### [WORK TO COMPLETE]
Among the entries below, take the line with "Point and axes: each" and the line with "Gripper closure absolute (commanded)", and output them and every line between them exactly, with nothing else.

Start of EXERCISE MATERIALS

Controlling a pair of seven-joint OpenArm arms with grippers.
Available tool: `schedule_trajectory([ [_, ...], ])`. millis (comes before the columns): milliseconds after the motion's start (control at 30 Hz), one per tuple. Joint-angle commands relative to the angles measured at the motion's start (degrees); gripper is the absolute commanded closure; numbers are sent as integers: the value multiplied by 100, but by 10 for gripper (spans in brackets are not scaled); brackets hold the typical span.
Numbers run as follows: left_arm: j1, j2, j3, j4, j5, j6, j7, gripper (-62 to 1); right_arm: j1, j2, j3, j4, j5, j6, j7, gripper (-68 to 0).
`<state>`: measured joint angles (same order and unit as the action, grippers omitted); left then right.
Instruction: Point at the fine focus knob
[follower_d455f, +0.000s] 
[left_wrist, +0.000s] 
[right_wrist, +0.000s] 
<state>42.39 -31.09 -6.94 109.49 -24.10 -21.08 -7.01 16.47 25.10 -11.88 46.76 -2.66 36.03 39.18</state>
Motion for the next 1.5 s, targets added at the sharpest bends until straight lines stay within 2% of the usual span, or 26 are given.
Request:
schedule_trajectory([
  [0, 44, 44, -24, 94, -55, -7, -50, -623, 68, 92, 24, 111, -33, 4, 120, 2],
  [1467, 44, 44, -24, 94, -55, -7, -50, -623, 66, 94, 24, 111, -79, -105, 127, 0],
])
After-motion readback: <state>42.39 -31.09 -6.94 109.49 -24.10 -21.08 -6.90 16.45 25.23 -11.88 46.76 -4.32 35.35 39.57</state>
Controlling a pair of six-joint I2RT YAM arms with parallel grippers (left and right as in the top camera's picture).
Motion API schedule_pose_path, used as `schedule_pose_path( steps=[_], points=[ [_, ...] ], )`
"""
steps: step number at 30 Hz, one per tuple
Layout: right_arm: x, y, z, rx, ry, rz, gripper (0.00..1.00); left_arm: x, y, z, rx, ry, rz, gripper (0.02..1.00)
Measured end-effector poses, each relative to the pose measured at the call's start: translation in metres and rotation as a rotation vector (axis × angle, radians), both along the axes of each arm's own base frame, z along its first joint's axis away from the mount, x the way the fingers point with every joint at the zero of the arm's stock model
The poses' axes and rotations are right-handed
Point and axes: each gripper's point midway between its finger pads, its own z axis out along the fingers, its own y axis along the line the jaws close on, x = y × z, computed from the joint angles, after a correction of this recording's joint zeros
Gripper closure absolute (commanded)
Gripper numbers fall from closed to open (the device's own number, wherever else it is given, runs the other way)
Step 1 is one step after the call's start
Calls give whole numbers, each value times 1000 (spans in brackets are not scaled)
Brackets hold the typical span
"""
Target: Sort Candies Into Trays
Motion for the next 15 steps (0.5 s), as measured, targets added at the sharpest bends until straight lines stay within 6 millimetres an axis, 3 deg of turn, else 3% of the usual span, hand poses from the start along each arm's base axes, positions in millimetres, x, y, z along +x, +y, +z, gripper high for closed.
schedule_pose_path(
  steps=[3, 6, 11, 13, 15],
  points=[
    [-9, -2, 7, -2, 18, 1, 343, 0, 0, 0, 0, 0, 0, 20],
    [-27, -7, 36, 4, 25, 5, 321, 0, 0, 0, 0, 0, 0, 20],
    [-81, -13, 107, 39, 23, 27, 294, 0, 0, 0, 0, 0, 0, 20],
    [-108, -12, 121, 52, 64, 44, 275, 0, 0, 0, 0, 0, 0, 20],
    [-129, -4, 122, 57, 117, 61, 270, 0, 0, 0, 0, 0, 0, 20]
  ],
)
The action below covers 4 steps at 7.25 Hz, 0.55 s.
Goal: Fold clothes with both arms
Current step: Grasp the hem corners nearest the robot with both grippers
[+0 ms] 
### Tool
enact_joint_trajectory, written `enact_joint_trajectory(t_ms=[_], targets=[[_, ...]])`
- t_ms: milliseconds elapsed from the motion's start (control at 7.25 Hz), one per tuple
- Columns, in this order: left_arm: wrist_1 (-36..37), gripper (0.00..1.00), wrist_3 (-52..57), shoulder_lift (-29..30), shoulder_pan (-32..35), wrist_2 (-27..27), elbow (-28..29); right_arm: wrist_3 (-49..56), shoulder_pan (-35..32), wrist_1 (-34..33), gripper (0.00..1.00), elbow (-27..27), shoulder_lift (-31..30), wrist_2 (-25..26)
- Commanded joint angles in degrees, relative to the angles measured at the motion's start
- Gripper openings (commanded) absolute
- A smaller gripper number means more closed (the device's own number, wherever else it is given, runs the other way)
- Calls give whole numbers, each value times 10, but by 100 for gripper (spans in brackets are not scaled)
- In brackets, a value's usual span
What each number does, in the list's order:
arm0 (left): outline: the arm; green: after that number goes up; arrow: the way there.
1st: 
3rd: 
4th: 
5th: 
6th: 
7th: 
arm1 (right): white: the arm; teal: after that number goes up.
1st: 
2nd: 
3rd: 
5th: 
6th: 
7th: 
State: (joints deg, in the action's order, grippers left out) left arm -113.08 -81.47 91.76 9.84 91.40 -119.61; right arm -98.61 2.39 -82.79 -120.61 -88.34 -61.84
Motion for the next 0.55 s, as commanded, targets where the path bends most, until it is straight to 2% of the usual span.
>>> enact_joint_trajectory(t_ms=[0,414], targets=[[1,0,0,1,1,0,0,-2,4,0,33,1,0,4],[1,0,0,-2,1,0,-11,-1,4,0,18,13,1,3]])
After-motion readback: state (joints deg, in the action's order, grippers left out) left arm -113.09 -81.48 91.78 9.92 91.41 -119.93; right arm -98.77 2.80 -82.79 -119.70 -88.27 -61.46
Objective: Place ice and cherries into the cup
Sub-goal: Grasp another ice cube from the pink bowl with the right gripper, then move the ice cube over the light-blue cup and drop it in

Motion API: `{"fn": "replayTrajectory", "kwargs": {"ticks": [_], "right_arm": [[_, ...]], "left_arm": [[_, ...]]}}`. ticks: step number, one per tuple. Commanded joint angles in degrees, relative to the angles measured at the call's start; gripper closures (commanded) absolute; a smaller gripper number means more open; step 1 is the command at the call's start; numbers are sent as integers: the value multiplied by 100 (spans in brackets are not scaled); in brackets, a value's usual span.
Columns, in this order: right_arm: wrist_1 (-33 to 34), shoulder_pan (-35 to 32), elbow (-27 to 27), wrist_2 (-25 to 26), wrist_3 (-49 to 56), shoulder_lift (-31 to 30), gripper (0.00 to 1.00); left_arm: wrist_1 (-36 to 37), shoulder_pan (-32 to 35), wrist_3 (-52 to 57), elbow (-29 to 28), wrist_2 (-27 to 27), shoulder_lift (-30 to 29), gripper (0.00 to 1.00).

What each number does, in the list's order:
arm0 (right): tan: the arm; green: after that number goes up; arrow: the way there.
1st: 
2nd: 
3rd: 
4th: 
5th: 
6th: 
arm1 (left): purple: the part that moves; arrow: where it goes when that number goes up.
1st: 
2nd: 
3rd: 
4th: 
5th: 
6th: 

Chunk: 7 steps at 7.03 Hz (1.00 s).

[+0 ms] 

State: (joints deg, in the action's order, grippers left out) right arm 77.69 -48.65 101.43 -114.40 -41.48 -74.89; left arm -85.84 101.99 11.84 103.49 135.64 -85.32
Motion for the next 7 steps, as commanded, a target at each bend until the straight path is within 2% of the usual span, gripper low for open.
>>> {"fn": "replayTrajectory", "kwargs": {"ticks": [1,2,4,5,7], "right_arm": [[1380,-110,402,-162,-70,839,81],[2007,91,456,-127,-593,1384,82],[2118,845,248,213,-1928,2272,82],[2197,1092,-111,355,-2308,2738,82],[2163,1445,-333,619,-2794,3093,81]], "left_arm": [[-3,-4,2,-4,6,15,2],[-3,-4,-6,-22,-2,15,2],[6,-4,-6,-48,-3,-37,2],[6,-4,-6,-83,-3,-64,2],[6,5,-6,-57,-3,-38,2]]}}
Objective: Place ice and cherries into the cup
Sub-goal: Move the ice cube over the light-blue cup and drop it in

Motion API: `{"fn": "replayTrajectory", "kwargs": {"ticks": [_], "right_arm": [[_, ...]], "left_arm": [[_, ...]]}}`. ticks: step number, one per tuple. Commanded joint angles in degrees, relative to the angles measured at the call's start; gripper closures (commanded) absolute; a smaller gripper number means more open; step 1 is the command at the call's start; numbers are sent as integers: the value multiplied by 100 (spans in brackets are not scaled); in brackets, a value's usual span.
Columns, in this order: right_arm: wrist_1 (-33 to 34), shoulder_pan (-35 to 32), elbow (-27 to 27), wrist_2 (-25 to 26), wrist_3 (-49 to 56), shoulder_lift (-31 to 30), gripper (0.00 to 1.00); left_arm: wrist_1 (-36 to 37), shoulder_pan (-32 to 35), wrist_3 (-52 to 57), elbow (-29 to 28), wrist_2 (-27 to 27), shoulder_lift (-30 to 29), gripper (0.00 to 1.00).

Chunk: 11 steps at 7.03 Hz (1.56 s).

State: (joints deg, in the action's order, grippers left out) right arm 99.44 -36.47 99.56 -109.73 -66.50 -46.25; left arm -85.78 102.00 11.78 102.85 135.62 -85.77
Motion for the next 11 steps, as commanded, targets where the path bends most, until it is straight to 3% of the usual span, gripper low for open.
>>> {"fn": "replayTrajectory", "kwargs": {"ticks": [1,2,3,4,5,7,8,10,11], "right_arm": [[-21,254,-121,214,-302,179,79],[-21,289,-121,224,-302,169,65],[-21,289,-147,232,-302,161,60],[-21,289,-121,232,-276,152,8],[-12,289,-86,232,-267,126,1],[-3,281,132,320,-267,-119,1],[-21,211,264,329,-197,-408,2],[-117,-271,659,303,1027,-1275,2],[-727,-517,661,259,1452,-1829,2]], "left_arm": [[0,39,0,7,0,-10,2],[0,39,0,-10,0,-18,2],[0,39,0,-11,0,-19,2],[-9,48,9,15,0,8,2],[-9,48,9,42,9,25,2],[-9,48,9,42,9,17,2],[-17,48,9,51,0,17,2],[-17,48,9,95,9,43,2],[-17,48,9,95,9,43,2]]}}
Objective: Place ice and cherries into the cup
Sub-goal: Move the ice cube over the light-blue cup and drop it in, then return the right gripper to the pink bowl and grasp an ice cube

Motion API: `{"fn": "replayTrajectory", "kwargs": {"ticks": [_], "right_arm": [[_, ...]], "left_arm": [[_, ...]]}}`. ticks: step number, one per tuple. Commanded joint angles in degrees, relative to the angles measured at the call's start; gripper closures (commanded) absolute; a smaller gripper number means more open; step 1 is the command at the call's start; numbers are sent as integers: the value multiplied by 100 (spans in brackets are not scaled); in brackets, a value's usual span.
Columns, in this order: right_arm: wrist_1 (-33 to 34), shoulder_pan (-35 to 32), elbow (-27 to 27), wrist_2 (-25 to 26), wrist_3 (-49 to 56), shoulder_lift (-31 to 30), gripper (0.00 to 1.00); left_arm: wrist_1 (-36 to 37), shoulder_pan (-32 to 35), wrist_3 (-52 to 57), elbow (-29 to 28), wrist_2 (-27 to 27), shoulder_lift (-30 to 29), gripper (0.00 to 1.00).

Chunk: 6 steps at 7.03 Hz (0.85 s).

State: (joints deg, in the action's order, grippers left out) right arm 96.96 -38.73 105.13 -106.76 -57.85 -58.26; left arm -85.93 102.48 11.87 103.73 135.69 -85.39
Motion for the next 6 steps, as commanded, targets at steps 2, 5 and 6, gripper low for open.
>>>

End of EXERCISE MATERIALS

### [SOLUTION FOR THIS PROBLEM]
Point and axes: each gripper's point midway between its finger pads, its own z axis out along the fingers, its own y axis along the line the jaws close on, x = y × z, computed from the joint angles, after a correction of this recording's joint zeros
Gripper closure absolute (commanded)

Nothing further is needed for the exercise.